23 thoughts on “This week in KDE: yo dawg, I heard you wanted stability

  1. I have been using KDE a lot and almost daily for over ten years. It is my preferred Linux environment because it offers so many functions. It lets me use my computer the way I want to use it.

    But most of all I love KDE for its stability. In all these years I have seen maybe five to ten bugs that really bothered me. But that’s not much in ten years.

    In my eyes, KDE is the Koolest Linux environment there is and pretty much the only one that could make a mass adoption of Linux – if it becomes a reality – possible.

    Liked by 1 person

    1. That’s great to hear!

      It’s easy to forget that most people have a good experience. A lot of us spend all day buried in bug reports and buggy code and come away with the impression that there’s a ongoing emergency, whereas a lot of these problems are either minor or only affects certain setups. The truth is probably somewhere in between. Thanks for the perspective!

      Like

    2. Agree with ManuelBoe. Stability and consistency are a Big Deal. I can hand KDE to a stranger and be assured that they’ll have a good experience.

      Like

    3. I agree! Despite a few bugs, KDE is the best desktop experience I’ve had. Nothing else I’ve found provides such a balance of customization, intuitiveness and new features. Somehow the devs keep outdoing themselves!

      I just tried the latest Neon ISO and it feels twice as polished as the last update. All the tweaks and bug-fixes have only made the best desktop better 🙂

      Liked by 1 person

  2. Thanks everyone for your hard work, Plasma is getting more and more polished with each report.

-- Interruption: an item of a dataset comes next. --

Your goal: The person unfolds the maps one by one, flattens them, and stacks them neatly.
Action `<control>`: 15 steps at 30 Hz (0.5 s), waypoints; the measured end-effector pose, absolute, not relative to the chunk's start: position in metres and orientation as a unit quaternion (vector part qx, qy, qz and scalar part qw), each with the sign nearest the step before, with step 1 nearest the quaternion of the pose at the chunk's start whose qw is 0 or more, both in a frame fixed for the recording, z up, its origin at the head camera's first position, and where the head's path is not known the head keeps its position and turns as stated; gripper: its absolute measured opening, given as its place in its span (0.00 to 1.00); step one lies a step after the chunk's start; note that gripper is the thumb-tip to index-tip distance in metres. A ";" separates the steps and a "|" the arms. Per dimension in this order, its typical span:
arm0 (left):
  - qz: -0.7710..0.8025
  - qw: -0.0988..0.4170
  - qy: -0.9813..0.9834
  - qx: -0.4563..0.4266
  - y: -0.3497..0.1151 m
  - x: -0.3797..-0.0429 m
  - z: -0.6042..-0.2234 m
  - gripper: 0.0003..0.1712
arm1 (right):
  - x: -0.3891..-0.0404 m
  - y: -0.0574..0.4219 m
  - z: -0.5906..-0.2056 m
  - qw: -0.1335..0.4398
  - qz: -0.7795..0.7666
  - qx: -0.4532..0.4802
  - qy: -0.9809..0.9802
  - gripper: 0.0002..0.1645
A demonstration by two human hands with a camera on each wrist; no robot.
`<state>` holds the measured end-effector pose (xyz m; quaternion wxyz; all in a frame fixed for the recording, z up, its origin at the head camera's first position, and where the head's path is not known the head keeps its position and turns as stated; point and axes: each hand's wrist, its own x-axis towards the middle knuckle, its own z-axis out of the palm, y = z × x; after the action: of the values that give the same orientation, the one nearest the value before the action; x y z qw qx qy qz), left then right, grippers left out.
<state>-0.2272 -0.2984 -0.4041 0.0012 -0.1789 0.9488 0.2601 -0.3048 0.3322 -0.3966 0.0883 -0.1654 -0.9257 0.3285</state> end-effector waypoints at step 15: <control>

    Looking forward towards 5.26, it looks like it’s gonna be an amazing release!

    Liked by 1 person

  3. Well I hope stability is the case but that isn’t my experience with the 5.26 beta. It is the most unstable version of KDE I’ve ever used, with constant hanging and Kwin crashing.

    Like

    1. That doesn’t sound good. Have you filed bug reports? If not, can you please do so? I’d hate for these issues to make it into the final release.

      Thanks!

      Like

  4. I’m so happy, this is the best approach to optimize Plasma desktop, first stabilizing the ground then adding new features, because adding features on something unstable will always generates more bugs.

    Liked by 1 person

  5. Hello and many thanks for your fantastic job!

    But I have a question: Will we be able to continue using Linux and KDE without interference in the future?
    In their great wisdom, web standard bodies decided that it would be a good idea to permit websites to certify the manufacturer and “health” of the device (i.e., if it has been jailbroken)…

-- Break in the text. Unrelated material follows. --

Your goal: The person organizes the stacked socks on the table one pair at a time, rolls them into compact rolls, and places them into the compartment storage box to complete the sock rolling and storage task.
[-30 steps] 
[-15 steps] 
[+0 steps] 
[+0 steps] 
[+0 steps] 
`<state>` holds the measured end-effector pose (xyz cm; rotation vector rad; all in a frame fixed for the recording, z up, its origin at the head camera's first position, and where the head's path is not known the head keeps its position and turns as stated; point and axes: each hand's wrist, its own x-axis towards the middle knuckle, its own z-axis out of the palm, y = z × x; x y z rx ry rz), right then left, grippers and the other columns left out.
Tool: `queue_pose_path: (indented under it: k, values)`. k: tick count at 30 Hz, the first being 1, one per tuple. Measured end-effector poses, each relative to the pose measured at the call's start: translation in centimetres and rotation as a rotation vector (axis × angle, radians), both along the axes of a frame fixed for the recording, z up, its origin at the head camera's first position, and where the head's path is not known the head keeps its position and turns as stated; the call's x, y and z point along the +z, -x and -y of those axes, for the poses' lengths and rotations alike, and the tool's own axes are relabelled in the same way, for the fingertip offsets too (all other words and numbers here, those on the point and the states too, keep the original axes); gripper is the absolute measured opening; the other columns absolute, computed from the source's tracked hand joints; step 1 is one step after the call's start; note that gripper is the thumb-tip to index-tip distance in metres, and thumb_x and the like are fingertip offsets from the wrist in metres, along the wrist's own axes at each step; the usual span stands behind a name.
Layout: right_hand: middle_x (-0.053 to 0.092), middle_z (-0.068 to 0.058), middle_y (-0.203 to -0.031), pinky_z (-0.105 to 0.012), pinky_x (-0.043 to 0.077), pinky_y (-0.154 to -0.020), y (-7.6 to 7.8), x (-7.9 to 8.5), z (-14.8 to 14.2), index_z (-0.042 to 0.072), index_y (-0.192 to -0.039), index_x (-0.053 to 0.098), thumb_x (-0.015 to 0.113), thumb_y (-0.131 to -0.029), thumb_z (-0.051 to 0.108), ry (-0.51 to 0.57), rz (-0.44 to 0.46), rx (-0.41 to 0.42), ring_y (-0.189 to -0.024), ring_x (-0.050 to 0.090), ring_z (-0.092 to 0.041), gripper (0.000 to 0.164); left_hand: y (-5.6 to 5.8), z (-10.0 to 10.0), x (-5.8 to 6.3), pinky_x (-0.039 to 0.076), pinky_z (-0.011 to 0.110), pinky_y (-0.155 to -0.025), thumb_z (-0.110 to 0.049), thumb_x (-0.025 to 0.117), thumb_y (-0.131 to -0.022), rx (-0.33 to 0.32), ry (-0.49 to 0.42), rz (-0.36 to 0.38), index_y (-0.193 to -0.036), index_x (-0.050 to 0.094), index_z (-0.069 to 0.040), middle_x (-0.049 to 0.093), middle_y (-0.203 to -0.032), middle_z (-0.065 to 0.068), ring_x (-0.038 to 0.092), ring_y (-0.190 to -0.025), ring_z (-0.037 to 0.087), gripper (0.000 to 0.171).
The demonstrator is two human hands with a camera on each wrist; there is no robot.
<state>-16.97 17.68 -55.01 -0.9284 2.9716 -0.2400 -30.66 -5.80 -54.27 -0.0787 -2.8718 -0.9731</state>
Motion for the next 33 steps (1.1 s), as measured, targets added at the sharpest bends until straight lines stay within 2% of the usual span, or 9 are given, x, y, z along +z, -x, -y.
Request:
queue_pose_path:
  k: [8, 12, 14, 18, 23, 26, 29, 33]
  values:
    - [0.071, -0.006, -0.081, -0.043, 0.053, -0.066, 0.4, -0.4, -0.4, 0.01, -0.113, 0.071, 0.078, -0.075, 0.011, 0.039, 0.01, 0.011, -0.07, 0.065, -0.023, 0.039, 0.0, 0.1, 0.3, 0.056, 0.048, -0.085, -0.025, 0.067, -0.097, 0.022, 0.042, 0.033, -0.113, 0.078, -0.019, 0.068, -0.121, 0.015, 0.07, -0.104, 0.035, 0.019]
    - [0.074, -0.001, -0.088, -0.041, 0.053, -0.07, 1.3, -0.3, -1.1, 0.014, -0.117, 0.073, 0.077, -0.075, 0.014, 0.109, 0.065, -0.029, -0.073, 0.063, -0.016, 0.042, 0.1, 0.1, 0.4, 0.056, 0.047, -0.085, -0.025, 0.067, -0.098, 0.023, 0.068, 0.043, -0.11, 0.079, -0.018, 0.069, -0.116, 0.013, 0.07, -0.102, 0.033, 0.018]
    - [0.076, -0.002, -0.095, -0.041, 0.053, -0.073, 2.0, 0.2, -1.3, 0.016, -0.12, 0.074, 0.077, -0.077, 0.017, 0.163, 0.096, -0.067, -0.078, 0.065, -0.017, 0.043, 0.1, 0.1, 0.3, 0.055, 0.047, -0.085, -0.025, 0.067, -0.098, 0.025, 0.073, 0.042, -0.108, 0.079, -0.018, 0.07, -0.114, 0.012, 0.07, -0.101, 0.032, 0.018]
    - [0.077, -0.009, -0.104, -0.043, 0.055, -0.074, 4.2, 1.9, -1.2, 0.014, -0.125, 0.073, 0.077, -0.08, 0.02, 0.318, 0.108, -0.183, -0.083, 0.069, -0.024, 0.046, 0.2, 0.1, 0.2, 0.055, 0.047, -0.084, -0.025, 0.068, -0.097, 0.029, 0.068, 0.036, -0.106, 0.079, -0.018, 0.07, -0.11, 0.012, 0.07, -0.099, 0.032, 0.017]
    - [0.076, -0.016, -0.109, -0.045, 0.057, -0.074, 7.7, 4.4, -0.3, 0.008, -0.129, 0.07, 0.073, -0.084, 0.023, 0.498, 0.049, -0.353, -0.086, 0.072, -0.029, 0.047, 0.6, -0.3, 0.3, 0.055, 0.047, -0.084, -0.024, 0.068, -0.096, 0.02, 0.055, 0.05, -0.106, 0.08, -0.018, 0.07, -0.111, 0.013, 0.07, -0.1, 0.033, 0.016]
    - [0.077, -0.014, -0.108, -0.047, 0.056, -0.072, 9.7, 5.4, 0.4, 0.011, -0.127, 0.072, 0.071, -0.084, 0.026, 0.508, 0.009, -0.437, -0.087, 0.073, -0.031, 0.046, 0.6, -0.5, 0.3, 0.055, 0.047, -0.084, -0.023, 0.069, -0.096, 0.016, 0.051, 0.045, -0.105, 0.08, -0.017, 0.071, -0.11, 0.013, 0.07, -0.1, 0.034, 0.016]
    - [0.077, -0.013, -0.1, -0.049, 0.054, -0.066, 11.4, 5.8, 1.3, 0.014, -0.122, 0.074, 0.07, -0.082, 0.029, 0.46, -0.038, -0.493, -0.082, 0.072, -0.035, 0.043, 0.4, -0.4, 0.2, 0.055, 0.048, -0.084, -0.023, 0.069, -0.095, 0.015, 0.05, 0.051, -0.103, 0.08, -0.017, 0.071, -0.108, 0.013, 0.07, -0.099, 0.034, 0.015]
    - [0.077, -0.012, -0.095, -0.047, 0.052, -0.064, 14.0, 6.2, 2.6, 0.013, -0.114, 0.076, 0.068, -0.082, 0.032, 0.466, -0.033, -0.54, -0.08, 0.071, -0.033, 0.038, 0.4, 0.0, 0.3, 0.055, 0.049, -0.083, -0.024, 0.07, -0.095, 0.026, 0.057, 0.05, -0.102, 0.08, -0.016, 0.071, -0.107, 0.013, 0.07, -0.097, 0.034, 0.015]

    https://blog.cloudflare.com/private-attestation-token-device-posture/

    I want to know if you think this poses a real danger to desktop Linux’s future.
    Are we going to have to put up with the same type of nonsense that users of modified Android ROMs do, needing to go around Pluton and other things as they have to get around SafetyNet?

    Like

    1. Interesting. It sounds like something for _corporate_ websites that need to know the device accessing it hasn’t been compromised. @mjg59 and others have worked on Linux attestation, enabling the UEFI BIOS, the bootloader, and the kernel to form a chain that validates that each software layer hasn’t been compromised. It sounds like a sufficiently motivated user or corporation could get this web-based service to work on a Linux computer. Yes, if this complicated system relied on Apple validating the kernel, then a Mac running Linux wouldn’t fly, but maybe a motivated distro like Fedora could do their own validation; It sounds like you’d have to convince the website asking for validation to trust Fedora’s attestation.

      Like

  6. > If your keyboard has a “Calculator” button, pressing it will now open KCalc

    I hope it doesn’t spawn a dozen of calculators with autorepeat… 😅

    Like

    1. Since KCalc isn’t set up a a single-instance app, looks like it will.

      Good UX improvement opportunity. Wanna fix it?